Today in Denmark: A roundup of the news on Tuesday

A bomb threat at Copenhagen Airport, negotiations inching toward a broad government, and a lawsuit over negative interest rates are among the top news stories in Denmark on Tuesday.

Today in Denmark: A roundup of the news on Tuesday

Plane evacuated at Copenhagen airport after bomb threat 

Officials at Copenhagen Airport received a bomb threat shortly before a plane arrived from Poland on the evening of December 5th, Espen Godiksen of the Copenhagen police tells newswire Ritzau. 

Passengers were cleared from the plane and 30-40 of the 71 people aboard the craft were held at the airport until 7:40am the subsequent morning for police to examine their checked luggage, according to broadcaster TV2.

No explosives have been found, but Godiksen says police will remain on site for “a long time.” Godiksen declined to comment on the seriousness of the threat. 

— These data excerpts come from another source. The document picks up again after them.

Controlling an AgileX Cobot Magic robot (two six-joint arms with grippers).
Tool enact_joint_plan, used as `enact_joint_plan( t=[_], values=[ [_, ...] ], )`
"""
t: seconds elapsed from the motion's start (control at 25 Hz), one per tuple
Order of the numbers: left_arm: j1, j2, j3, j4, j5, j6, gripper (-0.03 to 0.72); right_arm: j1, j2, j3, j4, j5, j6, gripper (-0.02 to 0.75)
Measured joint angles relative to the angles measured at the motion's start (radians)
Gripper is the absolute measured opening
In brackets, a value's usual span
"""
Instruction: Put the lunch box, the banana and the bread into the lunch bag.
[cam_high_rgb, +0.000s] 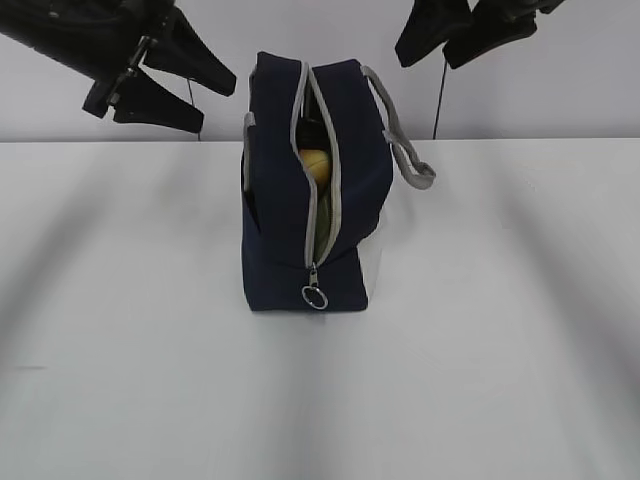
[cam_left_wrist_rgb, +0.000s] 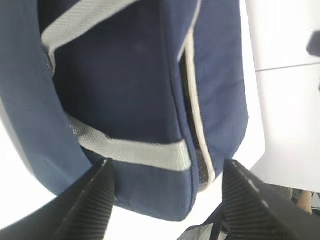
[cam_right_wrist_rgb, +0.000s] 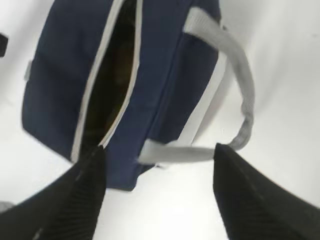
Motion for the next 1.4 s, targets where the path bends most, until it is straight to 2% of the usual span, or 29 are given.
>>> enact_joint_plan(
  t=[0.28, 0.4, 0.76, 0.88, 1.08, 1.24, 1.4],
  values=[
    [0.0, -0.04, -0.002, 0.065, 0.008, 0.0, 0.486, 0.089, -0.291, 0.371, -0.032, 0.001, 0.021, 0.517],
    [-0.002, -0.071, -0.002, 0.109, 0.012, -0.002, 0.486, 0.124, -0.42, 0.539, -0.06, -0.078, 0.051, 0.517],
    [-0.002, -0.173, -0.002, 0.134, 0.026, -0.023, 0.486, 0.228, -0.677, 1.001, -0.057, -0.667, 0.08, 0.514],
    [-0.004, -0.19, -0.002, 0.137, 0.026, -0.036, 0.486, 0.232, -0.667, 1.089, -0.039, -0.809, 0.08, 0.514],
    [-0.036, -0.19, -0.002, 0.16, 0.026, -0.051, 0.486, 0.257, -0.593, 1.129, -0.037, -0.963, 0.027, 0.513],
    [-0.081, -0.19, -0.002, 0.227, 0.027, -0.068, 0.486, 0.323, -0.583, 1.228, -0.035, -1.213, 0.004, 0.496],
    [-0.093, -0.19, -0.002, 0.261, 0.029, -0.088, 0.486, 0.394, -0.579, 1.378, -0.037, -1.461, 0.0, 0.468]
  ],
)
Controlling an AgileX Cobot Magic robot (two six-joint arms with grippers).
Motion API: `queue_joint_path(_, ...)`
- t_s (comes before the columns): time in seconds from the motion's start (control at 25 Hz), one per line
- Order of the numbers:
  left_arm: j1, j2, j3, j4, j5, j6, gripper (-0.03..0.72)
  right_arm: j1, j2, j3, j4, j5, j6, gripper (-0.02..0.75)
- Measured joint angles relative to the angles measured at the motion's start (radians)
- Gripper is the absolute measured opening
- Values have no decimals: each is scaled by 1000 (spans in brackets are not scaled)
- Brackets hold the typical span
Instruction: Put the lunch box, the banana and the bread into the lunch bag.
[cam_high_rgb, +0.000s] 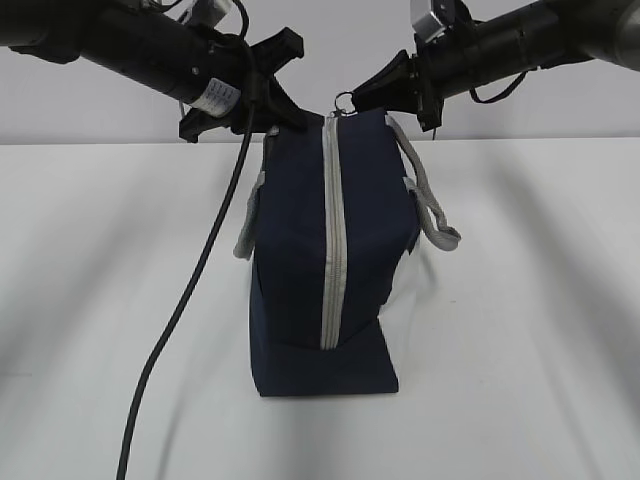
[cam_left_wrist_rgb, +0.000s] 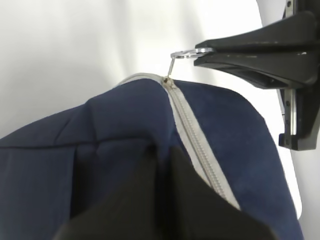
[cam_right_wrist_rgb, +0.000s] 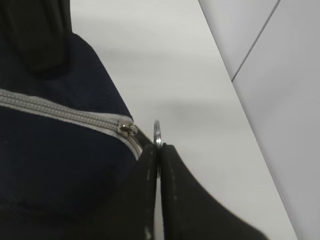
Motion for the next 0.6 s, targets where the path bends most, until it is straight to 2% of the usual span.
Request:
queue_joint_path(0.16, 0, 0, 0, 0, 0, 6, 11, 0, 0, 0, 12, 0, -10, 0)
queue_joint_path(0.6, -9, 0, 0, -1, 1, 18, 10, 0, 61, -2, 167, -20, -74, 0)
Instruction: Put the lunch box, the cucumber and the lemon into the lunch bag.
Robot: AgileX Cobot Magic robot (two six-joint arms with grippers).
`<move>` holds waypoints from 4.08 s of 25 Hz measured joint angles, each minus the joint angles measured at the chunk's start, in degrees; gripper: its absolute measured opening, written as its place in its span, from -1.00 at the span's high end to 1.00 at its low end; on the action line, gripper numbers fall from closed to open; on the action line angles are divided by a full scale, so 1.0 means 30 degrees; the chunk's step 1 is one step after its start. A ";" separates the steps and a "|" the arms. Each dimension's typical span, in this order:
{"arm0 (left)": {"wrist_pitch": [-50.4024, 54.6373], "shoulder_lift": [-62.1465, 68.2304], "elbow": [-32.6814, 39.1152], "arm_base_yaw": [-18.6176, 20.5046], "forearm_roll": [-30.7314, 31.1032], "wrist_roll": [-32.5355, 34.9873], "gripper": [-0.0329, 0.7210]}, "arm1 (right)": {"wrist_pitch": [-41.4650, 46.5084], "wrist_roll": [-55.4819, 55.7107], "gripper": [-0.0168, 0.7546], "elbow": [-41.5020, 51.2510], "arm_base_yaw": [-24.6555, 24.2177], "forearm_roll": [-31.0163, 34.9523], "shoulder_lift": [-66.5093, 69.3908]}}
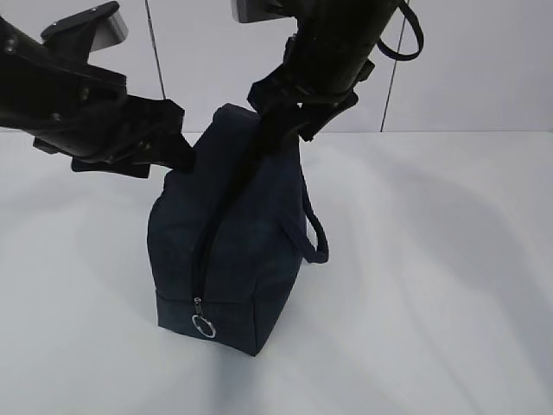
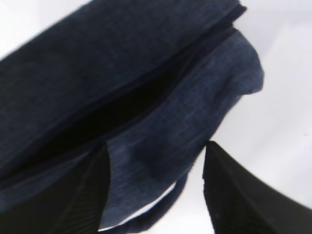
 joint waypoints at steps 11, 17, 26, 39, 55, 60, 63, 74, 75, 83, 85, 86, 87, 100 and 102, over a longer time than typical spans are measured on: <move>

READ MORE: Tips for short-haul foreign travel from Denmark this Christmas 

A strong ‘maybe’ from Liberals to joining government 

Jakob Ellemann-Jensen, chairman of the Liberals (Venstre), now says his party is “maybe” on the path to joining Mette Frederiksen and the Social Democrats in a government that includes both red and blue bloc parties. 

According to TV2’s political commentator Noa Redington, Jensen is likely being coy about the prospects of a central government. 

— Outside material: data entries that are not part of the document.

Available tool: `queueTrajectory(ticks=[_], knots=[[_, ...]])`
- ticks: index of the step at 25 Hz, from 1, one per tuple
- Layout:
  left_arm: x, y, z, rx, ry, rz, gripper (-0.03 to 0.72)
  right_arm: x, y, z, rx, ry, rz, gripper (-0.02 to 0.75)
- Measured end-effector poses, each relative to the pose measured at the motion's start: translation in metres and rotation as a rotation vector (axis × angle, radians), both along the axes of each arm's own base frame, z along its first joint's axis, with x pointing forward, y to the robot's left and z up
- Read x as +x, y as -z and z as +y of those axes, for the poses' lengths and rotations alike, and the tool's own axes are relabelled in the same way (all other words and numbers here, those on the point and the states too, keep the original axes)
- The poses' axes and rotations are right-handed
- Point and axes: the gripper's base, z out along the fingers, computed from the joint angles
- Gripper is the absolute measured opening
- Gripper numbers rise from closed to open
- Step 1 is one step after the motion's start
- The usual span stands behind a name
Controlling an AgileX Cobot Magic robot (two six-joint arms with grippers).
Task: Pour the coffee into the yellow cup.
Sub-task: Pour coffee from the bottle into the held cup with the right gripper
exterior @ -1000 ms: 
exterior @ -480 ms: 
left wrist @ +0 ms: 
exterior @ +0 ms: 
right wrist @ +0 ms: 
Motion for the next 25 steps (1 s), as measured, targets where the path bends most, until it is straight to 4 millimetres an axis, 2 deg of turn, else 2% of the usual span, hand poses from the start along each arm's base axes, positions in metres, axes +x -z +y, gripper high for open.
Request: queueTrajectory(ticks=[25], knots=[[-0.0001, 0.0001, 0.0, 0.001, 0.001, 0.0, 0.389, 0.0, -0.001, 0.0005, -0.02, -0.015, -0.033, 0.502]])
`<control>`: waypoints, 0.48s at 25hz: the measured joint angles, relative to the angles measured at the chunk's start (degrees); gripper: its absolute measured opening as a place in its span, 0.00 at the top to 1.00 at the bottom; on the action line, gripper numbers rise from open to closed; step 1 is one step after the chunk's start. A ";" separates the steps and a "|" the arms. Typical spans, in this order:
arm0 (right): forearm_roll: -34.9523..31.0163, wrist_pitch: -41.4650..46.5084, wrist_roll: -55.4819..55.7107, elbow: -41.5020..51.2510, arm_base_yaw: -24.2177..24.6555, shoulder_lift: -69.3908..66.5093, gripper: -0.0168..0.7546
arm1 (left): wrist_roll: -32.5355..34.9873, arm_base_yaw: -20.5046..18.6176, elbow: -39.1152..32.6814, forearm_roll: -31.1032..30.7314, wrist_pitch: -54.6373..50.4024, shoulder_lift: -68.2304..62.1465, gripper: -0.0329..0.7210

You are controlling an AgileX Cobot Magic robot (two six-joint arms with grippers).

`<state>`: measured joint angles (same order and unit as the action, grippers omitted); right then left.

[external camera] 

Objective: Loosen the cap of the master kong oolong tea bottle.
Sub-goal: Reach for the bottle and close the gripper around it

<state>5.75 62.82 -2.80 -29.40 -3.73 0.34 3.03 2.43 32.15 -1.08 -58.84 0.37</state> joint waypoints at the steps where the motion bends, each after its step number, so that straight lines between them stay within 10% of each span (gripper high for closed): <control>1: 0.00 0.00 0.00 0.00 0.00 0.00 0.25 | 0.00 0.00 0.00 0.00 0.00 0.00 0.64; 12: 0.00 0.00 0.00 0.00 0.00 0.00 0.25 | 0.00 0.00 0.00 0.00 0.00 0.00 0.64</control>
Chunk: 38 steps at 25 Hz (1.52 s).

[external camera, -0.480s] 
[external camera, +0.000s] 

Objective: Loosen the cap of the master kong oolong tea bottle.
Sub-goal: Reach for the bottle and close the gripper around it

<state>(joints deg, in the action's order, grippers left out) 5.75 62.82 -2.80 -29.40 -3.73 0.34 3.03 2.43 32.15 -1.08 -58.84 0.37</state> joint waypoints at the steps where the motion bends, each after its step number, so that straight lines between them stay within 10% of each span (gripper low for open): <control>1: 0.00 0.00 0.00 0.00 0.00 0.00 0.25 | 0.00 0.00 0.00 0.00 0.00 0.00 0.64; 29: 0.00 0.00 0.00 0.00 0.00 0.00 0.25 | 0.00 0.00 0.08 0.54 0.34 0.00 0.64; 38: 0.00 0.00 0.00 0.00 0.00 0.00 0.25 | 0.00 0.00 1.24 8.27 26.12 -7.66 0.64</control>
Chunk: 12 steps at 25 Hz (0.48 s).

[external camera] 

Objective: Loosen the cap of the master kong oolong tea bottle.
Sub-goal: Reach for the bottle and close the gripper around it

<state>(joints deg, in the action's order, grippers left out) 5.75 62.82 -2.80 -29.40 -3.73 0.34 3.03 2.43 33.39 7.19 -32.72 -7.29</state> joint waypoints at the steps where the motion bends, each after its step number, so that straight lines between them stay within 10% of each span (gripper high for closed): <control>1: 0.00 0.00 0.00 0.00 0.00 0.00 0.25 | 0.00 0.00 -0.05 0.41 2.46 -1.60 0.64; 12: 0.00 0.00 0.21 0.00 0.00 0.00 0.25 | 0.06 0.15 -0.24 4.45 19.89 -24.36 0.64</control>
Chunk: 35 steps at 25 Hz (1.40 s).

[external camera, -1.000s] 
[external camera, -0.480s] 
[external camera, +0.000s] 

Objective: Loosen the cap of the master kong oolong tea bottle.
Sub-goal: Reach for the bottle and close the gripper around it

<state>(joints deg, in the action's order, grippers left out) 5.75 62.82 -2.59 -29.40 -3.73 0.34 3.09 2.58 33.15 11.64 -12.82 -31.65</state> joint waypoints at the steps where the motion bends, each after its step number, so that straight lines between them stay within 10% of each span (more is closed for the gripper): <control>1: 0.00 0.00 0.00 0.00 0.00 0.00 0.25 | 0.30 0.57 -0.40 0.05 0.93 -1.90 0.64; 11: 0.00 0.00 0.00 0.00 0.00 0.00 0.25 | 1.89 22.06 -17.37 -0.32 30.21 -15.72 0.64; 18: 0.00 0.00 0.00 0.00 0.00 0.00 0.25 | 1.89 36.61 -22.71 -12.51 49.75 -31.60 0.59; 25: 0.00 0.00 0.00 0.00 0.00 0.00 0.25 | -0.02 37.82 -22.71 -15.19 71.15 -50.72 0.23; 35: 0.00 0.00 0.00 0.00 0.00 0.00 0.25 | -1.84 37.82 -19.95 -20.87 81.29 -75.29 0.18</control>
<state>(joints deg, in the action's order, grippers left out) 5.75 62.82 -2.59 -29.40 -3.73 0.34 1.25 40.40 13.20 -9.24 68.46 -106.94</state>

The parties and their leaders “are probably further along in the process than we know at the moment,” Redington says. “It would be strange if they are not finished before Christmas.” 

However, there’s still time for everything to “collapse,” Redington says. “Then we’re back to square one.” 

READ MORE: Danish Liberal party demands ‘high ambitions’ from Social Democrats 

Watchdog sues Jyske Bank over ‘unreasonable’ negative interest rates

The Danish Consumer Ombudsman plans to take Jyske Bank to court for charging negative interest rates on certain types of accounts — such as pension funds and children’s savings — that penalise customers for withdrawing money early. 

Since 2020, most Danish banks have charged negative interest on some accounts, effectively charging customers to store money. Many banks ended the policy in August of this year amid record-setting interest rate hikes, though Jyske Bank kept theirs negative. 

The Ombudsman’s office will make the case that bank should refund improperly-charged negative interest rates to customers. Jyske Bank denies any wrongdoing.